Pan Tadeusz w Teatrze Scala
Pokazanie na scenie poematu epickiego, którego żywiołem jest powolne narastanie czasu i zdarzeń - to przedsięwzięcie niezwykle ryzykowne. Scena wymaga przecież czegoś zupełnie innego - zwartego konfliktu dramatycznego, a nie znosi opisywania zdarzeń i uczuć słowem, choćby najbardziej poetyckim. Regina Kowalewska i Leopold Kielanowski, którzy przygotowali tekst i są odpowiedzialni za opracowanie sceniczne - podeszli do poematu narodowego z pietyzmem i nie chcieli wprowadzić ani jednego słowa, które nie wyszło spod pióra Mickiewicza. Musieli jednak z konieczności dokonać poważnych cięć tekstu. W rezultacie stworzyli akcję toczącą się wartko i pozbawioną dłużyzn, ale stało się to - nieuniknienie - kosztem samej poezji.

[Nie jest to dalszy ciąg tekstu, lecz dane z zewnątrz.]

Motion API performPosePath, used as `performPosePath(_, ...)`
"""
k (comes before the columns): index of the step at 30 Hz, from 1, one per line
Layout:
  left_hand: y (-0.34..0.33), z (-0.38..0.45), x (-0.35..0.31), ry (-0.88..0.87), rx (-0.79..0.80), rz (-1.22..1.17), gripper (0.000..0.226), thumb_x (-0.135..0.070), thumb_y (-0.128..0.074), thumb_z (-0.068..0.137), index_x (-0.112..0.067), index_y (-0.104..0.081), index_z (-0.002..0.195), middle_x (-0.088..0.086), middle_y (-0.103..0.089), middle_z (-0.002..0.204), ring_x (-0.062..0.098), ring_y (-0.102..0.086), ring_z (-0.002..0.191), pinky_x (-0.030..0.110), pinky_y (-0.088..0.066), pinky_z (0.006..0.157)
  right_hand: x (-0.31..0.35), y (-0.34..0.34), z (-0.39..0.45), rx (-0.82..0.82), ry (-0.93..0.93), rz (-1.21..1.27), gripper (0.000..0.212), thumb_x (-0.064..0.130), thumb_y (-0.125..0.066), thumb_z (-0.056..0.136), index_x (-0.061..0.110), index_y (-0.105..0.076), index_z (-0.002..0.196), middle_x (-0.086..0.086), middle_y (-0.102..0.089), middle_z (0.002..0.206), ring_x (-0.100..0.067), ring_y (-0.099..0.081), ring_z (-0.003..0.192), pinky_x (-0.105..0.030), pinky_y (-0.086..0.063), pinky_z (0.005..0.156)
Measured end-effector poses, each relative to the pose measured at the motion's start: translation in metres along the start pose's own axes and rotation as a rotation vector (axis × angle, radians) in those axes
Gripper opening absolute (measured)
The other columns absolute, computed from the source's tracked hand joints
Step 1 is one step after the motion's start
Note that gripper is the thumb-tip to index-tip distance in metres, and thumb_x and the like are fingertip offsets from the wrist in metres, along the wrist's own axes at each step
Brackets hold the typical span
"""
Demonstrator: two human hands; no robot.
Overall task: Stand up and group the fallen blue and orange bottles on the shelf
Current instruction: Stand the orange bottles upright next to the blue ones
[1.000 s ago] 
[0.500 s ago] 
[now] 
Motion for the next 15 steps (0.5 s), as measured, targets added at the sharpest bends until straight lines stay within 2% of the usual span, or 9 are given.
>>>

Często ucho słuchacza musiało rejestrować rym zawieszony w próżni czy brak rytmu... Poza tym myśli, które autor przypisywał bohaterom zamieniano czasami na wypowiedziane słowa, co doprowadzało do momentów komicznych - na przykład, kiedy pan Tadeusz dostaje klucz i list od Telimeny i zwraca się w stronę publiczności i mówi: "nie wiem co klucz znaczy, lecz mi to owa biała kartka wytłumaczy". Słowa niby te same, ale jakaż różnica, gdy padają ze sceny, a nie są - jak w oryginale - komentarzem autora!
"Pan Tadeusz" jako twór sceniczny wymagał oczywiście podpórek. Rolę tę powierzono samemu poecie, który zjawiał się zawsze wtedy, gdy trzeba było pchnąć akcję naprzód, a i w prologu, jako coś pośredniego między chórem greckim a konferansjerem. Na szczęście Józef Opieński mówił pięknie i dzięki temu coś, co mogło stać się obciążeniem wieczoru, przyniosło dodatkową atrakcję. Gwiazdą pierwszej wielkości była oczywiście Maria Modzelewska w roli Telimeny, ale i reszta zespołu stanęła na wysokości zadania, Janina Katelbachówna była Zosią pełną uroku młodości. Stanisław Belski i Stanisław Kostrzewski (sędzia i podkomorzy) pokazali, że czują się świetnie w rolach kostiumowych. Stanisław Szpiganowicz zagrał doskonale krewkiego bernardyna, a w scenie śmierci (trochę za długiej) gra jego chwytała naprawdę za serce. Rewkowski w roli Gerwazego znalazł olbrzymie pole do popisu. Hrabia W. Wojtecki ustrzegł się szczęśliwie szarży i był w sam raz zabawny jako romantyczny kochanek. Kiersnowski świetny jako dobroduszny Rykow. Osobne wyróżnienie należy się Bzowskiemu w trudnej roli Maćka.
Ciekawą ilustrację muzyczną splecioną ze znanych motywów zrobił Jerzy Kropiwnicki przy współudziale Polskiego Zespołu Orkiestralnego. Szkoda tylko, że koncert Jankiela został rozwiązany deklamacyjnie, a nie muzycznie. H. Żeleńska na ogół trafnie rozwiązała trudny problem plastyczny. Grzybobranie i polonez wykonał zespół taneczny polskiej YMCA pod kierunkiem J. Cieplińskiego. Premierę poprzedziło rzewne przemówienie Z. Nowakowskiego. W sumie wieczór udany i należy zrobić wszystko, by przy powtórzeniu w lutym znalazło się na widowni jak najwięcej młodzieży.